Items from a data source
......

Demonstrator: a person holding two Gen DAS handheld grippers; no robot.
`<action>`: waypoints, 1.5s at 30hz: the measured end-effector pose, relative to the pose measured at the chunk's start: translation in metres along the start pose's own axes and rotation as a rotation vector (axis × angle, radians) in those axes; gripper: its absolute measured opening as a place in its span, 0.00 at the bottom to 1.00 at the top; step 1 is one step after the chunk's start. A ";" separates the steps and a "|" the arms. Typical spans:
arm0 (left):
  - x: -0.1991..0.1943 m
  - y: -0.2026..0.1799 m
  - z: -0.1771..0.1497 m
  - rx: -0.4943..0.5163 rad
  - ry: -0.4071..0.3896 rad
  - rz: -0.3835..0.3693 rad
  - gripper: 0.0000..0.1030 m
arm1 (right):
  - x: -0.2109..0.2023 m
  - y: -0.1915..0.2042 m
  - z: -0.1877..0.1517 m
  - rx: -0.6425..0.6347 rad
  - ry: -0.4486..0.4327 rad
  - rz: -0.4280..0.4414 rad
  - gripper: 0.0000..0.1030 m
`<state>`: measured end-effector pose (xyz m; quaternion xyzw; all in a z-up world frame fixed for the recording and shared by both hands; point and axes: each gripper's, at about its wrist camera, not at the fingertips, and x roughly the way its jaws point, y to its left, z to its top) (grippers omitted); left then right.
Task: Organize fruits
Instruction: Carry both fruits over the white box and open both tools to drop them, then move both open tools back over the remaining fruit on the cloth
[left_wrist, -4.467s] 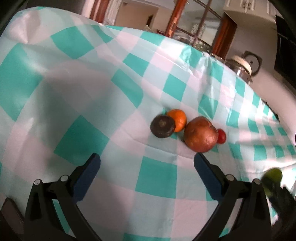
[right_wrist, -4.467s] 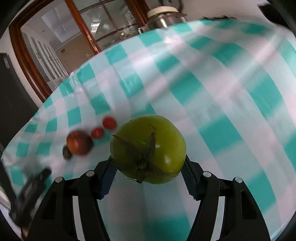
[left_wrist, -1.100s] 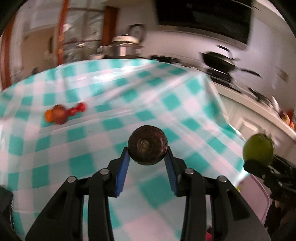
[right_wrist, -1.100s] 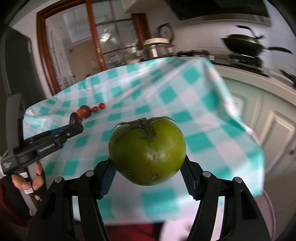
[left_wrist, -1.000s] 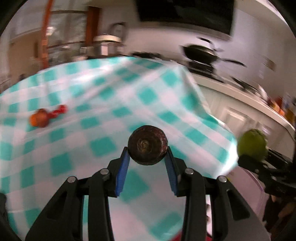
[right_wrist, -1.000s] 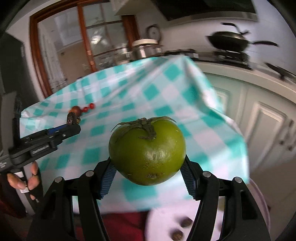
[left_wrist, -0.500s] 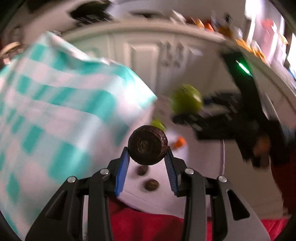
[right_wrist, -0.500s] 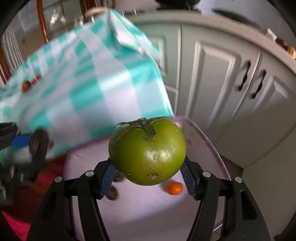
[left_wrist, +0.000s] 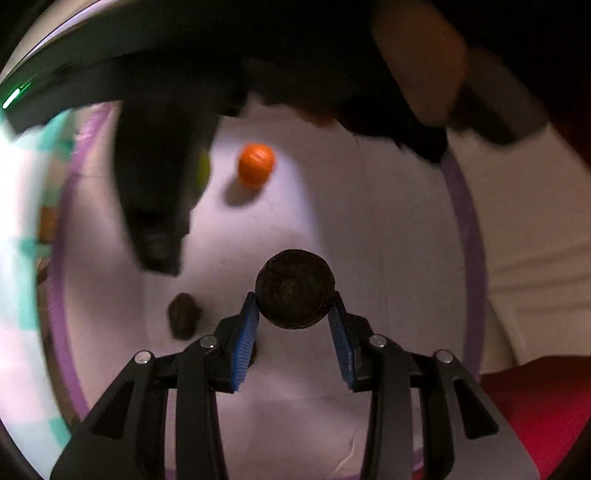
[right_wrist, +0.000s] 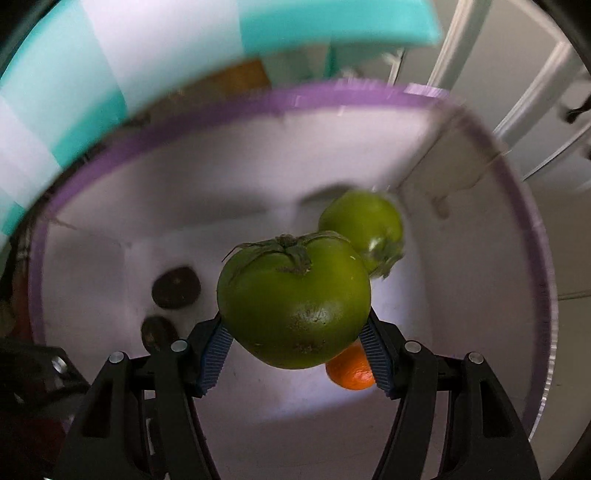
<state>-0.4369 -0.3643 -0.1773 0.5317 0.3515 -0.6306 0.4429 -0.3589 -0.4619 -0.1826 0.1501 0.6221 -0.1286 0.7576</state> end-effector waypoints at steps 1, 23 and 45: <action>0.005 -0.002 0.000 0.010 0.011 0.002 0.38 | 0.006 0.000 0.001 -0.008 0.022 -0.003 0.61; -0.127 -0.021 -0.059 0.037 -0.539 0.420 0.87 | -0.099 -0.021 -0.050 0.330 -0.256 0.120 0.69; -0.335 0.265 -0.500 -1.757 -0.808 0.844 0.99 | -0.174 0.340 0.171 -0.185 -0.584 0.251 0.85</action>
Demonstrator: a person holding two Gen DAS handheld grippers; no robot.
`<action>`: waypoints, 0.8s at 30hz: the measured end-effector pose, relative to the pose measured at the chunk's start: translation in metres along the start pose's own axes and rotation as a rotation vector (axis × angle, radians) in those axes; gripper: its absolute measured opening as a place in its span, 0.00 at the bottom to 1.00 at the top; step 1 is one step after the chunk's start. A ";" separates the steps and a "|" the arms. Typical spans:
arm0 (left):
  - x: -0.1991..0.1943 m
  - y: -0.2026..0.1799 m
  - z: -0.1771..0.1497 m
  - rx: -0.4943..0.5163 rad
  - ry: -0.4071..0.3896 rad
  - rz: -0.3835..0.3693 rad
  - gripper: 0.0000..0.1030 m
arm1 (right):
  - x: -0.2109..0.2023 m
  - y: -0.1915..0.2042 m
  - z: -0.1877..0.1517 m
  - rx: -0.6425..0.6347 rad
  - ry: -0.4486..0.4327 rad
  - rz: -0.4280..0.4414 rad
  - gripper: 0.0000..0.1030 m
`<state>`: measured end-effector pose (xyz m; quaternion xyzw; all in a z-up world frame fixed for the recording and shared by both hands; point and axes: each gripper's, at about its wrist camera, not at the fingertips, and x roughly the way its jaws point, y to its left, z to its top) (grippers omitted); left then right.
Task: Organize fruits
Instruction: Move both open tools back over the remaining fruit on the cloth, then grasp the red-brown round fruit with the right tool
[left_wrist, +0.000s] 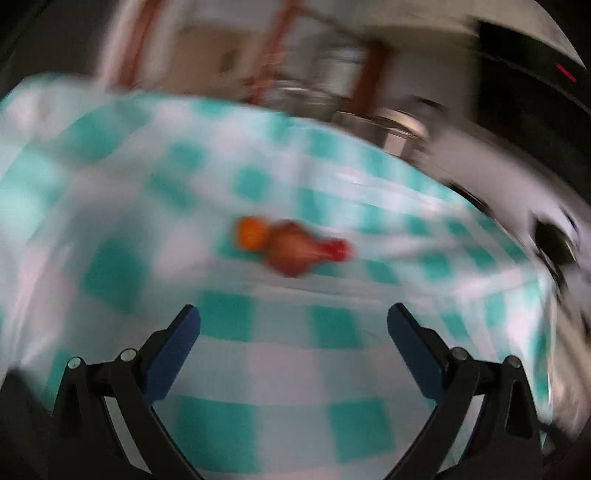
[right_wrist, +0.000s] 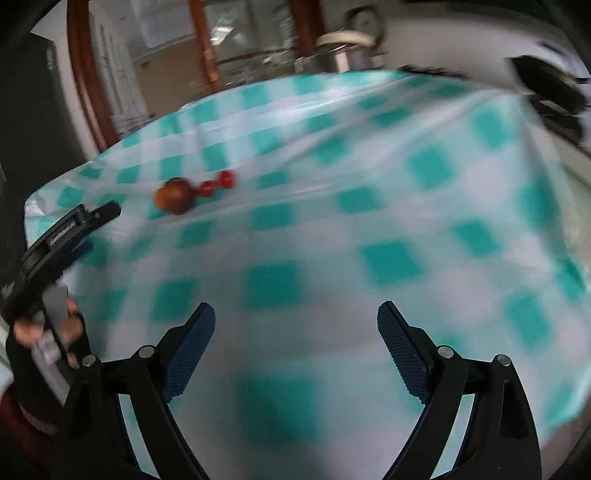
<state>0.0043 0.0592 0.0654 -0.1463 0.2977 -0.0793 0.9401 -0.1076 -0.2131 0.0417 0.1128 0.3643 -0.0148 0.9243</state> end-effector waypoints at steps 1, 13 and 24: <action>0.000 0.014 0.003 -0.066 0.001 0.033 0.99 | 0.019 0.012 0.004 -0.009 0.011 0.013 0.85; -0.023 0.085 -0.003 -0.377 -0.051 0.168 0.98 | 0.185 0.169 0.113 -0.444 0.016 0.096 0.85; -0.014 0.064 -0.013 -0.317 -0.004 0.139 0.98 | 0.241 0.180 0.142 -0.537 0.086 0.220 0.86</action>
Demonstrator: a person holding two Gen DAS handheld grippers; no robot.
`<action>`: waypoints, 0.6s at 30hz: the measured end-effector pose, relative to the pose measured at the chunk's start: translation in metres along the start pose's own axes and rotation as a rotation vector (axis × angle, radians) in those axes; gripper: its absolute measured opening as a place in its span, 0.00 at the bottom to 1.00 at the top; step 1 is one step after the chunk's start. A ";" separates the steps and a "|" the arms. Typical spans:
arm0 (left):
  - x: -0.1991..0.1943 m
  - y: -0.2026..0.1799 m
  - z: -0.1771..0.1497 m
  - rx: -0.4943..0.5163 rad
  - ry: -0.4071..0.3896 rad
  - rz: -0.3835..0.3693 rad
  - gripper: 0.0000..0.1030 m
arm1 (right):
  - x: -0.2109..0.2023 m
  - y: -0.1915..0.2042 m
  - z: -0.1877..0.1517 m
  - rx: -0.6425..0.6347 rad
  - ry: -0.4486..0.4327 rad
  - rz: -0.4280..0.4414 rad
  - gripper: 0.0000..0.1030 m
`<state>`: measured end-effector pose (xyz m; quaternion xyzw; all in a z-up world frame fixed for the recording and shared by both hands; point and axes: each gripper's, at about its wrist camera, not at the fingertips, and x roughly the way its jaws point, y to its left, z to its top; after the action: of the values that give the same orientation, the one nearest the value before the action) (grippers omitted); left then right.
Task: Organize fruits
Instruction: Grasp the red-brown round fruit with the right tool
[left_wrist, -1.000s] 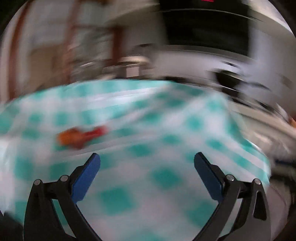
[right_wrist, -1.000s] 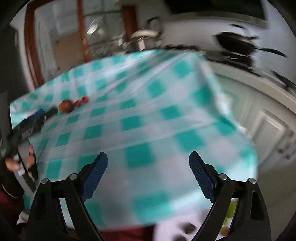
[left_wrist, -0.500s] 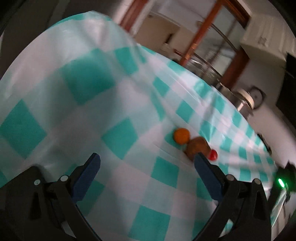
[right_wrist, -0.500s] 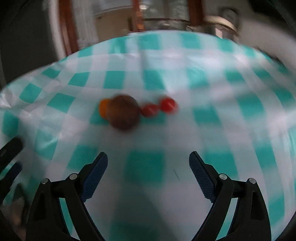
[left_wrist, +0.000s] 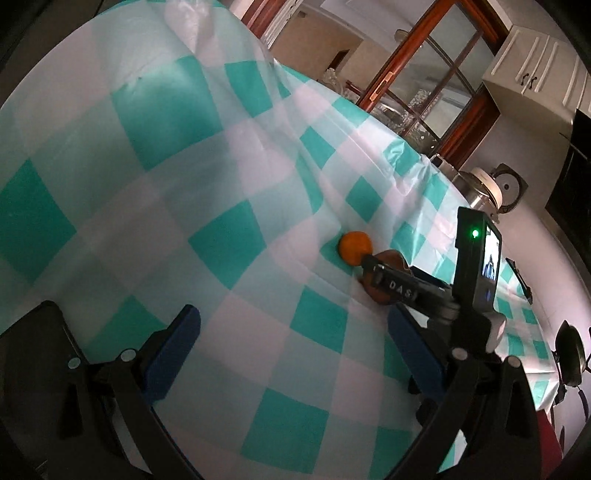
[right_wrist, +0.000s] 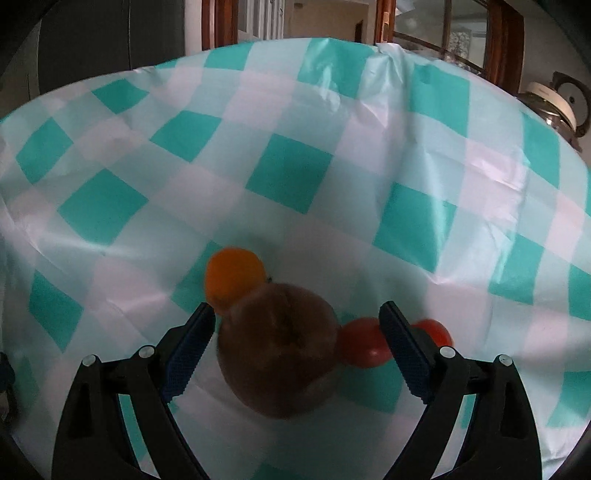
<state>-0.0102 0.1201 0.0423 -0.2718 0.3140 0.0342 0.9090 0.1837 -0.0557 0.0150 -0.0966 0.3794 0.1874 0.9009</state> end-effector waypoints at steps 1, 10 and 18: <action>0.000 0.000 -0.001 0.000 0.000 0.003 0.98 | 0.001 0.003 0.001 -0.020 0.002 -0.009 0.85; 0.003 -0.007 -0.011 0.034 -0.003 0.034 0.98 | 0.001 0.022 -0.011 -0.184 0.051 -0.076 0.65; 0.008 -0.010 -0.014 0.069 0.011 0.050 0.98 | -0.081 0.022 -0.075 -0.130 0.004 -0.061 0.61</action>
<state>-0.0091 0.1034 0.0328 -0.2325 0.3268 0.0447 0.9150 0.0741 -0.0804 0.0208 -0.1668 0.3651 0.1840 0.8972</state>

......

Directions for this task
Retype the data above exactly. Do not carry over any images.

Your solution
Demonstrator: a person holding two Gen DAS handheld grippers; no robot.
`<action>`: waypoints, 1.5s at 30hz: the measured end-effector pose, relative to the pose measured at the chunk's start: translation in metres along the start pose's own axes and rotation as a rotation vector (axis × angle, radians) in those axes; gripper: its absolute measured opening as a place in its span, 0.00 at the bottom to 1.00 at the top; step 1 is one step after the chunk's start. A ";" separates the steps and a "|" the arms. Typical spans:
arm0 (left):
  - x: -0.1991..0.1943 m
  - y: -0.2026..0.1799 m
  - z: -0.1771..0.1497 m
  - rx: -0.4943..0.5163 rad
  - ry: -0.4071..0.3896 rad
  - rz: -0.3835..0.3693 rad
  - gripper: 0.0000..0.1030 m
arm1 (right):
  - x: -0.2109..0.2023 m
  - y: -0.1915..0.2042 m
  - z: -0.1877..0.1517 m
  - rx: -0.6425..0.6347 rad
  - ry: -0.4486..0.4327 rad
  - rz: -0.4280..0.4414 rad
  - gripper: 0.0000..0.1030 m
`<state>`: measured end-effector pose (xyz m; quaternion xyzw; all in a z-up world frame fixed for the recording and shared by both hands; point and axes: each gripper's, at about its wrist camera, not at the fingertips, and x roughly the way its jaws point, y to its left, z to its top) (grippers omitted); left then right.
Task: Organize fruits
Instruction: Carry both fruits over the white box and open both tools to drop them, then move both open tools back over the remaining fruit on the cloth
[left_wrist, -4.467s] 
[right_wrist, -4.467s] 
[left_wrist, -1.100s] 
[right_wrist, -1.100s] 
[left_wrist, -1.000s] 
[right_wrist, -1.000s] 
[left_wrist, -0.500s] 
[right_wrist, -0.500s] 
[left_wrist, +0.000s] 
[right_wrist, +0.000s] 
<state>-0.4369 -0.3643 -0.1773 0.5317 0.3515 -0.6306 0.4429 -0.3589 -0.4619 -0.1826 0.1501 0.6221 -0.1286 0.7576</state> end-effector waypoints at steps 1, 23 and 45: <action>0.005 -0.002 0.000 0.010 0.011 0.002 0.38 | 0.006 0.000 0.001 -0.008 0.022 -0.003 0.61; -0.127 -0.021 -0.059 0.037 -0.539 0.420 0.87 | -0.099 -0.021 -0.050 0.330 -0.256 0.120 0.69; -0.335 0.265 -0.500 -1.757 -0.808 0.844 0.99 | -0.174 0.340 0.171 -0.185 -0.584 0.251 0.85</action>
Demonstrator: a person holding two Gen DAS handheld grippers; no robot.
`<action>`: waypoints, 0.8s at 30hz: the measured end-effector pose, relative to the pose measured at the chunk's start: translation in metres along the start pose's own axes and rotation as a rotation vector (axis × angle, radians) in those axes; gripper: its absolute measured opening as a place in its span, 0.00 at the bottom to 1.00 at the top; step 1 is one step after the chunk's start. A ";" separates the steps and a "|" the arms. Typical spans:
arm0 (left):
  - x: -0.1991..0.1943 m
  - y: -0.2026..0.1799 m
  - z: -0.1771..0.1497 m
  - rx: -0.4943..0.5163 rad
  - ry: -0.4071..0.3896 rad
  - rz: -0.3835..0.3693 rad
  - gripper: 0.0000..0.1030 m
arm1 (right):
  - x: -0.2109..0.2023 m
  - y: -0.1915..0.2042 m
  - z: -0.1877..0.1517 m
  - rx: -0.6425..0.6347 rad
  - ry: -0.4486..0.4327 rad
  - rz: -0.4280..0.4414 rad
  - gripper: 0.0000..0.1030 m
`<state>`: measured end-effector pose (xyz m; quaternion xyzw; all in a z-up world frame fixed for the recording and shared by both hands; point and axes: each gripper's, at about its wrist camera, not at the fingertips, and x roughly the way its jaws point, y to its left, z to its top) (grippers omitted); left then right.
Task: Organize fruits
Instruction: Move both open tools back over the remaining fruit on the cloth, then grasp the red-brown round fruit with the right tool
[left_wrist, +0.000s] 
[right_wrist, +0.000s] 
<state>0.0043 0.0592 0.0654 -0.1463 0.2977 -0.0793 0.9401 -0.1076 -0.2131 0.0417 0.1128 0.3643 -0.0148 0.9243</state> end-effector waypoints at steps 1, 13 and 24: <action>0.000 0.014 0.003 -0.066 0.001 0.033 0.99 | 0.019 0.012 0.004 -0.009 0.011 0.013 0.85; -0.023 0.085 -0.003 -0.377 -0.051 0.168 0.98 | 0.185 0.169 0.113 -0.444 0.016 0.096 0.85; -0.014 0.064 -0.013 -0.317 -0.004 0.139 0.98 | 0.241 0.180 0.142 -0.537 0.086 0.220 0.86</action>
Demonstrator: a person holding two Gen DAS handheld grippers; no robot.
`<action>`: waypoints, 0.6s at 30hz: the measured end-effector pose, relative to the pose measured at the chunk's start: translation in metres along the start pose's own axes and rotation as a rotation vector (axis × angle, radians) in those axes; gripper: its absolute measured opening as a place in its span, 0.00 at the bottom to 1.00 at the top; step 1 is one step after the chunk's start. A ";" separates the steps and a "|" the arms. Typical spans:
arm0 (left):
  - x: -0.1991..0.1943 m
  - y: -0.2026..0.1799 m
  - z: -0.1771..0.1497 m
  - rx: -0.4943..0.5163 rad
  - ry: -0.4071..0.3896 rad
  - rz: -0.3835..0.3693 rad
  - gripper: 0.0000..0.1030 m
arm1 (right):
  - x: -0.2109..0.2023 m
  - y: -0.1915..0.2042 m
  - z: -0.1877..0.1517 m
  - rx: -0.6425..0.6347 rad
  - ry: -0.4486..0.4327 rad
  - rz: -0.4280..0.4414 rad
  - gripper: 0.0000..0.1030 m
`<state>`: measured end-effector pose (xyz m; quaternion xyzw; all in a z-up world frame fixed for the recording and shared by both hands; point and axes: each gripper's, at about its wrist camera, not at the fingertips, and x roughly the way its jaws point, y to its left, z to its top; after the action: of the values that give the same orientation, the one nearest the value before the action) (grippers omitted); left then right.
Task: Organize fruits
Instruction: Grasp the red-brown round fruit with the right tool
[left_wrist, -1.000s] 
[right_wrist, -1.000s] 
[left_wrist, -0.500s] 
[right_wrist, -0.500s] 
[left_wrist, +0.000s] 
[right_wrist, +0.000s] 
<state>-0.0102 0.1201 0.0423 -0.2718 0.3140 0.0342 0.9090 0.1837 -0.0557 0.0150 -0.0966 0.3794 0.1874 0.9009</state> end-effector waypoints at steps 1, 10 and 18: <action>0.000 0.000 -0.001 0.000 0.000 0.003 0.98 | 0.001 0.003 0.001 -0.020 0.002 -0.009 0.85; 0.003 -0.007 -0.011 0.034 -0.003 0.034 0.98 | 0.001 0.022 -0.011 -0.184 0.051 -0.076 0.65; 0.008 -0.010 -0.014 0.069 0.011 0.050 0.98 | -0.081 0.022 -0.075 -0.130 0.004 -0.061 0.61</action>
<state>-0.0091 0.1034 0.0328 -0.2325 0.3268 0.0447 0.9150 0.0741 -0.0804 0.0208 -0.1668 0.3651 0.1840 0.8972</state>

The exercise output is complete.